***** Data for processing

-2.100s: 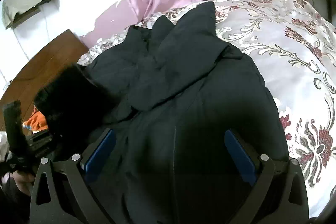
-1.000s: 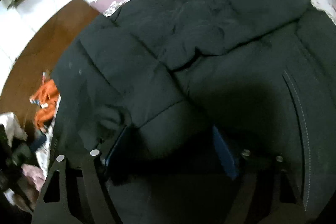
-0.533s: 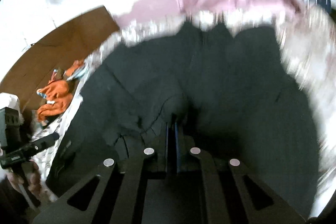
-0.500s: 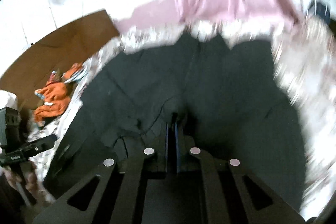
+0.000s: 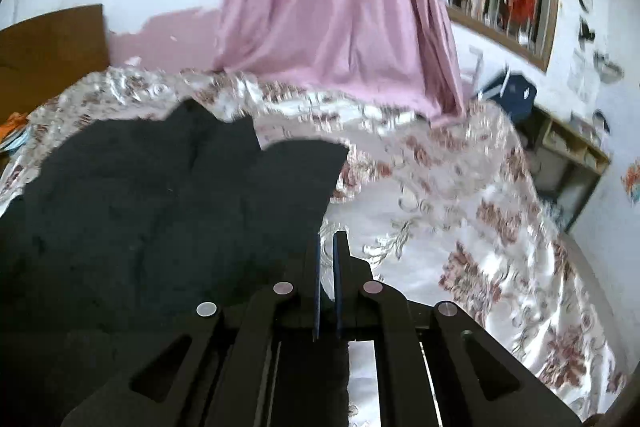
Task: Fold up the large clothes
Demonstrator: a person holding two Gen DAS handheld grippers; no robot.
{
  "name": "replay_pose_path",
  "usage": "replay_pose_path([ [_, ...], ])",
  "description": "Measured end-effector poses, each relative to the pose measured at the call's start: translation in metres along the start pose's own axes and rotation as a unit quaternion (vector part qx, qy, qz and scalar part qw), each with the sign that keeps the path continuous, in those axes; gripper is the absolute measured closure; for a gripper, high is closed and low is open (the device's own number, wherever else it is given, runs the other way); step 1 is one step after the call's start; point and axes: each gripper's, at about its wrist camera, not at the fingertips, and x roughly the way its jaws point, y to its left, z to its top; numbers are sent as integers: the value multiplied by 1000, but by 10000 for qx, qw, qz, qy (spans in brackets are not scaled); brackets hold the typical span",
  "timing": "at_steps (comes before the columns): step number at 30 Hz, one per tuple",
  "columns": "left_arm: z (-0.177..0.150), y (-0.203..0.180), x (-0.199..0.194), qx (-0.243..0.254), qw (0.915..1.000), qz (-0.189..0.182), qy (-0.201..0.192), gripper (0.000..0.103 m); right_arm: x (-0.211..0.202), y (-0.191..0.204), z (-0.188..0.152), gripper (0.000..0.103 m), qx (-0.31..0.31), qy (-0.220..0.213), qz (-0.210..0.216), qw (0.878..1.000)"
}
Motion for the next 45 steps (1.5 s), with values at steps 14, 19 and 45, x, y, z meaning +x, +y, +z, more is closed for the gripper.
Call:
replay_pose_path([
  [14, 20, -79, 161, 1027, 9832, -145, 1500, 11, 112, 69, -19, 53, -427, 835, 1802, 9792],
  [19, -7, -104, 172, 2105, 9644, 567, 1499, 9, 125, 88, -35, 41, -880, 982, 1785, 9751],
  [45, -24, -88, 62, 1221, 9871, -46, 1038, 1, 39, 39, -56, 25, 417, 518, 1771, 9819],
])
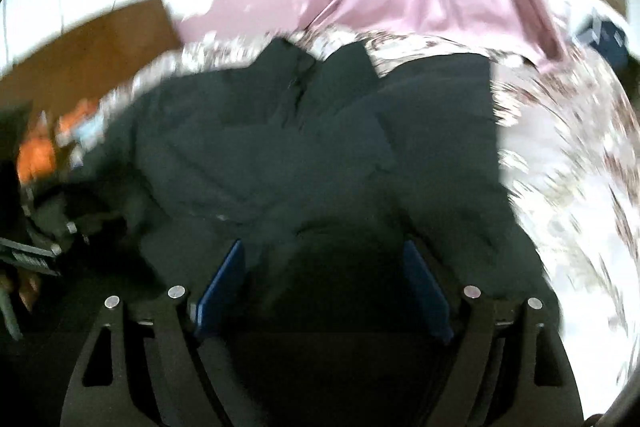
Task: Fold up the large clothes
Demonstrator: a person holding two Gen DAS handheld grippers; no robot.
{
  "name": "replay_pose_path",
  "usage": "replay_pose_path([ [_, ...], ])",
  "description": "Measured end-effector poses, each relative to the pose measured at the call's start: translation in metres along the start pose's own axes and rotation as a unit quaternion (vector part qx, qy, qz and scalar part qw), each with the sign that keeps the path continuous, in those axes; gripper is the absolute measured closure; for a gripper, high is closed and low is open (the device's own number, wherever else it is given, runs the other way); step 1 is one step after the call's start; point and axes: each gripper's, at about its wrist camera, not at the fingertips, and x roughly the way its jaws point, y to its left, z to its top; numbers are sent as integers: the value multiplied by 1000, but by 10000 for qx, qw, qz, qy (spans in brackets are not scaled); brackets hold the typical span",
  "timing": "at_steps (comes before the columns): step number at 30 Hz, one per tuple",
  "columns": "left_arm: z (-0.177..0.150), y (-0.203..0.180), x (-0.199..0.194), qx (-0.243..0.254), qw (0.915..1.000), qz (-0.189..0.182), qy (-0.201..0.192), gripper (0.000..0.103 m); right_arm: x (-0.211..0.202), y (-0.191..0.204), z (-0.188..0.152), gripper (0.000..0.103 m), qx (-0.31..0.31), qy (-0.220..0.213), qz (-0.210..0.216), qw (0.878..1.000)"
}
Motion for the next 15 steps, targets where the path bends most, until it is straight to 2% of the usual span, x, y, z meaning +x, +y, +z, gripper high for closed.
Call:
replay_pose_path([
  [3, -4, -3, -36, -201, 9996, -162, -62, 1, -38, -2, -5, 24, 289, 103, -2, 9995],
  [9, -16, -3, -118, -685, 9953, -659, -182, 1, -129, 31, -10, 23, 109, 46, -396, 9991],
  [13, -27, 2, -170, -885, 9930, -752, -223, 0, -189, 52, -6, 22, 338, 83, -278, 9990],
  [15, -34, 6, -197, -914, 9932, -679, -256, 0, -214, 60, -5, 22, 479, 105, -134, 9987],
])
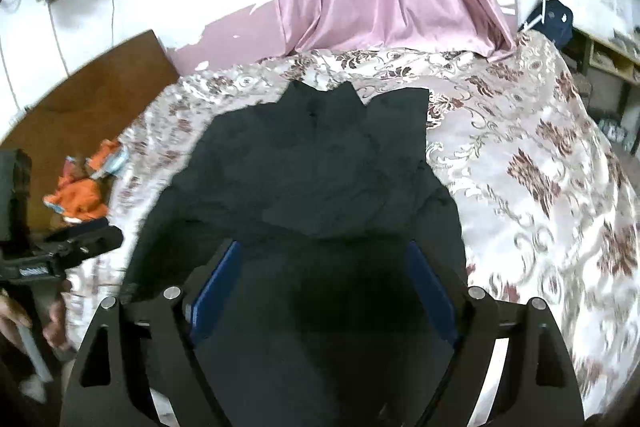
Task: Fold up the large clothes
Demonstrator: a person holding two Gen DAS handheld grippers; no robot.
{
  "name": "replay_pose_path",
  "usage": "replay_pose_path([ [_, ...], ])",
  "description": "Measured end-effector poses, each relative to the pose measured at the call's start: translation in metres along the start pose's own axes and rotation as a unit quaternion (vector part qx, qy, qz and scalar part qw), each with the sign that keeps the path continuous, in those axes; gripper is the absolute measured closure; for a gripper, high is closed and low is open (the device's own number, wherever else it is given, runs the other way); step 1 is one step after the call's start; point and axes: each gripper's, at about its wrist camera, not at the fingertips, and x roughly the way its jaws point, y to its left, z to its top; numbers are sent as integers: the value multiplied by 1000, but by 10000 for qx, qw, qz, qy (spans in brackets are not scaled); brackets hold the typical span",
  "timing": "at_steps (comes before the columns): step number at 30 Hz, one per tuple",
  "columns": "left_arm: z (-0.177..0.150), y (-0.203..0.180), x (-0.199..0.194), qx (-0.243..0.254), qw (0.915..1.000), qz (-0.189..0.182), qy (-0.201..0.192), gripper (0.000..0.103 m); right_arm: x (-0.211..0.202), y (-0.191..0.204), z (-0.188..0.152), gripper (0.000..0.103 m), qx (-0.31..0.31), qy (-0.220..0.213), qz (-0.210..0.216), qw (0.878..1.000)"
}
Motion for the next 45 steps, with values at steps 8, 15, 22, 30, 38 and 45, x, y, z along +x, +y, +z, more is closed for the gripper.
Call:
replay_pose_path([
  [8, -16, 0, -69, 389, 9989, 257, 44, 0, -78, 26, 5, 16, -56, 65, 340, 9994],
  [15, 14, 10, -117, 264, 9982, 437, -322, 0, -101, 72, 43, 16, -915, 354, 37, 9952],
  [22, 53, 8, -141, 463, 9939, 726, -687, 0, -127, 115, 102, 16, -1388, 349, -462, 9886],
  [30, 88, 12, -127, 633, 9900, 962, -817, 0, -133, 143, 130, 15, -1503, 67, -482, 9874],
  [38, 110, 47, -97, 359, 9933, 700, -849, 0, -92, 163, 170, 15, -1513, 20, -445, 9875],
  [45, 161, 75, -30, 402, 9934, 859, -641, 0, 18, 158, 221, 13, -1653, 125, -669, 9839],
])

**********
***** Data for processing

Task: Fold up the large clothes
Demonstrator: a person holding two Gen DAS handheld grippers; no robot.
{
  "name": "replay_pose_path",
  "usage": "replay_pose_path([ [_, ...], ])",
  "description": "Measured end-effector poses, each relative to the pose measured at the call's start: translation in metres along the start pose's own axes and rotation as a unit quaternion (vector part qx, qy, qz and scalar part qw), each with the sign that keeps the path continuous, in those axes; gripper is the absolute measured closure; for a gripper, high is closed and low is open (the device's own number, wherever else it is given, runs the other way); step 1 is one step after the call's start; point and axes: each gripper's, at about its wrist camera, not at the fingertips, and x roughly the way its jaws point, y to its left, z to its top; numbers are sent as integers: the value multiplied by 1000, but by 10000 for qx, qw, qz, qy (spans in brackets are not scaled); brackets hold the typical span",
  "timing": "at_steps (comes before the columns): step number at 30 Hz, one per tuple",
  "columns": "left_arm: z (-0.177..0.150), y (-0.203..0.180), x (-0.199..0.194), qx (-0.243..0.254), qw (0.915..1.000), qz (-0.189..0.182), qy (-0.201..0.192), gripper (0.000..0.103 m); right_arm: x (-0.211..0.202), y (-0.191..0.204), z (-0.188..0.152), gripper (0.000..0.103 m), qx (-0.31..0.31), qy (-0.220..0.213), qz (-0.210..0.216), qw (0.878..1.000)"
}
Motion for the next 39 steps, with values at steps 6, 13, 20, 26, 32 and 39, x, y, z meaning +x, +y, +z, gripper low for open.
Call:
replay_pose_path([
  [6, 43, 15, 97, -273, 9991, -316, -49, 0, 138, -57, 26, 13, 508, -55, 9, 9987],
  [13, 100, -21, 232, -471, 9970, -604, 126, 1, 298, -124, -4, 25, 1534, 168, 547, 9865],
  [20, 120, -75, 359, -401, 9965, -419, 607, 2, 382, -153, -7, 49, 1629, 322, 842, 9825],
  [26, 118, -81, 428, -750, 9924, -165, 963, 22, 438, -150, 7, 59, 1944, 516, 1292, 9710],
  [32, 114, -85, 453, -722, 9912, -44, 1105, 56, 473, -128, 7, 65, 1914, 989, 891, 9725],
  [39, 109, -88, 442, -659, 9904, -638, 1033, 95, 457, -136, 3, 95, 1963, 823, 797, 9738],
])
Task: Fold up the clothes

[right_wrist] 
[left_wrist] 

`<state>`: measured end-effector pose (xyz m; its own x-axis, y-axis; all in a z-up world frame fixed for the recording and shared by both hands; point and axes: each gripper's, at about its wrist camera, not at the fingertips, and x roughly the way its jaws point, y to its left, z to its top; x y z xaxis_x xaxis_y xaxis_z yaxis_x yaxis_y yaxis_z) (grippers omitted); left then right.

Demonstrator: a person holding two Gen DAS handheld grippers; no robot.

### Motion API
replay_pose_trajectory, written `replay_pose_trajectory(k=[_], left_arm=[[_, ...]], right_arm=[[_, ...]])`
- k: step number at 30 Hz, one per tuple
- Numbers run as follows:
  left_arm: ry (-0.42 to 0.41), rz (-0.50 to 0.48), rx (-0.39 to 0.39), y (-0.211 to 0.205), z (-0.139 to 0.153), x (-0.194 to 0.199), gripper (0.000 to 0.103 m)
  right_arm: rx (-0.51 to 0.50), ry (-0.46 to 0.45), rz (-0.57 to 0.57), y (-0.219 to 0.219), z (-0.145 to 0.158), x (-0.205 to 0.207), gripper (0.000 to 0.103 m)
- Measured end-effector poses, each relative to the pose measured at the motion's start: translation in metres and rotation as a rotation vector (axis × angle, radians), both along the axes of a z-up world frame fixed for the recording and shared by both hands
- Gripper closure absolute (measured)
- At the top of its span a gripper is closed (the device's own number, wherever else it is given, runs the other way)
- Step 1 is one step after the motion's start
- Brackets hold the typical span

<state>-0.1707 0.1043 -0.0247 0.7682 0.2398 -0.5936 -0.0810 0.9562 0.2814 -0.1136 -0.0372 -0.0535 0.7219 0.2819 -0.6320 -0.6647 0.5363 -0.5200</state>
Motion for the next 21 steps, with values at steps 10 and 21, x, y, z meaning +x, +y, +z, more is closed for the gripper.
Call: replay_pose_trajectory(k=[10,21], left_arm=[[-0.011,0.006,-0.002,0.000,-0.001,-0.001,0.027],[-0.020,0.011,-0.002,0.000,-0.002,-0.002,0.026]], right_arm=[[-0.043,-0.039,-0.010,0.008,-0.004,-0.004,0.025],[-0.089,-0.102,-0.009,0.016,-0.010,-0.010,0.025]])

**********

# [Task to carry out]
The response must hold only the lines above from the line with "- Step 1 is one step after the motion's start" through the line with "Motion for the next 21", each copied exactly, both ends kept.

# [Output below]
- Step 1 is one step after the motion's start
- Brackets hold the typical span

<state>-0.1707 0.1043 -0.0247 0.7682 0.2398 -0.5936 -0.0810 0.9562 0.2814 -0.1136 -0.0372 -0.0535 0.7219 0.2819 -0.6320 -0.6647 0.5363 -0.5200</state>
Motion for the next 21 steps, with values at steps 10 and 21, x, y, z meaning +x, +y, +z, more is closed for the gripper.

This completes the response.